День выдался погожий, жаркий. На рассвете, когда переправлялись, воды кругом было хоть отбавляй, а сейчас – ни глотка; фляги стеклянные давно у всех побились к чертовой матери (один парень даже здорово порезался, чуть живот себе не пропорол). И придумал же кто-то, в рот ему пароход, – самого бы с такой флягой на передовую. Премию еще небось получил за экономию металла для нужд народного хозяйства... тоже, изобретатель! Хорошо еще, патронов было много. Если бы тем ребятам с ихними сорокапятимиллиметровыми столько снарядов, без лимитов на орудие, – хрен бы немцы выгнали их оттуда. Патронов можно было не беречь, только успевай стрелять. И Сергей стрелял и стрелял, торопливо ловя на пляшущую мушку серо-зеленые фигурки в тускло отсвечивающих касках; этот металлический блеск неприятно напоминал твердые хитиновые головки насекомых, и он бил в них с гадливостью, с омерзением, с отчаяньем. Кто-то из немцев падал, он ни разу не смог определить, упала ли очередная фигурка от его или от чужой пули, он уже и не надеялся, что его выстрелы попадают в цель, но все равно стрелял и стрелял, а серо-зеленой саранчи с тускло поблескивающими металлическими головками все не убывало. С отчаяньем и яростью бросал он взад и вперед горячую и скользкую от пота рукоять затвора, вбивая в ствол патрон за патроном, – и его глаза застилало туманом, то ли от усталости и жажды, то ли от дыма горящих танков. А может, просто от доводящей до исступления очевидности того, что их контратака уже захлебнулась, что они не дойдут сегодня до этого дерьмового Лягушова и нет никакого наступления, никакого перелома...

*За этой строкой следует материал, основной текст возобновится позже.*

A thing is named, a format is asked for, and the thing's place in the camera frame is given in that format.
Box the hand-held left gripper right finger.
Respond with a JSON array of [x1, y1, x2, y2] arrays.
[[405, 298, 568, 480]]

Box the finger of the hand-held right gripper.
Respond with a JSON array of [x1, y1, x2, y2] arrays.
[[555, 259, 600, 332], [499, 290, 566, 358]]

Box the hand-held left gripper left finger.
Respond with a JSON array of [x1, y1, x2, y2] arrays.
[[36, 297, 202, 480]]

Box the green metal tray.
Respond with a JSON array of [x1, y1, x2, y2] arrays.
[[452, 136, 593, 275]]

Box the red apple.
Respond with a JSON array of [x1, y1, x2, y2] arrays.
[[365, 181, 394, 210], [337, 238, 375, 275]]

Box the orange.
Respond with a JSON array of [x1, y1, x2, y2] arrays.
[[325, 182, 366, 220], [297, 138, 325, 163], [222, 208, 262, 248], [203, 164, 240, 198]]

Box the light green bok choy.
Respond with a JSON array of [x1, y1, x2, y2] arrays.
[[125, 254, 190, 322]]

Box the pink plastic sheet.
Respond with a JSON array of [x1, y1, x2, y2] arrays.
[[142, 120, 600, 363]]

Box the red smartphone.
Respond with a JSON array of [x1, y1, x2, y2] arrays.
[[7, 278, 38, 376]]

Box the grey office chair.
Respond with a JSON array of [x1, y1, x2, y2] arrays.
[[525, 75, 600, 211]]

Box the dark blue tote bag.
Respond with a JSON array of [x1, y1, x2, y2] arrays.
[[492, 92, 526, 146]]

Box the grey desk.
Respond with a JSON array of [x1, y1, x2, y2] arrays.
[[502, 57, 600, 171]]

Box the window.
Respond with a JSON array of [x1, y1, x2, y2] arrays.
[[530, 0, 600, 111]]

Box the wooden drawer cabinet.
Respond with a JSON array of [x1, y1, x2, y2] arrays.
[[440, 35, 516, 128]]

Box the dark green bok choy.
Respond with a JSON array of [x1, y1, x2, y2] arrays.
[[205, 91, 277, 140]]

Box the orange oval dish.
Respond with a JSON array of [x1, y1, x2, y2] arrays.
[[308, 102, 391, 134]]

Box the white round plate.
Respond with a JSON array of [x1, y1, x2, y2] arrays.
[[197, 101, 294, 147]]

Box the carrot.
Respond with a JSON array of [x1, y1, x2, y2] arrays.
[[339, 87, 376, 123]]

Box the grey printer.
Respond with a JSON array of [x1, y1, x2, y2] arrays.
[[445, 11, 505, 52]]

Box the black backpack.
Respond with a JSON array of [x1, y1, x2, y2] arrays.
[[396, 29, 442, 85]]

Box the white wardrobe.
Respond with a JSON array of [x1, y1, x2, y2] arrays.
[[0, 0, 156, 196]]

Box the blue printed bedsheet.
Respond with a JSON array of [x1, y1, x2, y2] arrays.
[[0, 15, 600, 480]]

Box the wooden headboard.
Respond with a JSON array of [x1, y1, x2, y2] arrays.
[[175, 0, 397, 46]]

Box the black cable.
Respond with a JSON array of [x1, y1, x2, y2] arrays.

Он не понимал, почему все так получилось, почему не было ни поддержки с воздуха, ни взаимодействия с танками – всего того, без чего (как их учили) невозможны наступательные действия пехоты в современном бою. Впрочем, отсутствие самолетов его не особенно удивило, на них никто всерьез и не рассчитывал. Но танки?!
Пехота стала отходить в полдень, потеряв не меньше половины состава от мин, которыми начали забрасывать ее отказавшиеся от лобовых атак немцы. К этому времени все было покончено и там, западнее Лягушова, где на штабной карте сходились острия двух плавно изогнутых стрел с ромбами – условным обозначением бронетанковых и механизированных частей. Полк легких танков, которому полагалось выйти в заданный район с севера, был уничтожен еще на переправе. Двести одиннадцатой бригаде повезло больше. Рано утром ее тридцатьчетверки смяли правое крыло немцев, прежде чем те успели что-нибудь сообразить. Но потом они все-таки сообразили, и под самым Дрябкином танки Николаева встретил убийственный огонь восьмидесятивосьмимиллиметровых зениток. Катастрофическую роль сыграло здесь отсутствие оперативной связи, – рациями не были оборудованы даже машины комбатов; пока удалось столковаться со всеми подразделениями, часть машин была потеряна впустую, а время упущено.
Основные силы бригады, уже не рассчитывая на соединение с Вергуном, пошли на Лягушово – навстречу наступающим частям шестнадцатой дивизии. Но этот ход, естественно, следовало предвидеть и немцам. Наперерез бригаде были брошены танки и штурмовые орудия – в числе значительно большем, чем требовалось для заслона. Очень скоро бой превратился в побоище.
Танки умирали по-разному. Легкие БТ-7 с их слабой пятнадцатимиллиметровой броней и авиационными двигателями, работающими на высокооктановом горючем, чаще всего вспыхивали от первого же попадания в моторный отсек. Иной, потеряв гусеницу, долго крутился на месте, отстреливаясь до последнего снаряда, пока какой-нибудь меткий башнер с немецкого T-IV не добивал его бронебойно-зажигательным. Иные, словно ослепнув от ярости и исступления этого неравного и бессмысленного боя, шли на таран. Так, расстреляв весь боезапас, погиб в своем легком танке комиссар Ропшин; так, за секунду до взрыва в боевом отделении протаранила немецкое штурмовое орудие горящая тридцатьчетверка комбата Вигена Сарояна.
Ознакомительная версия.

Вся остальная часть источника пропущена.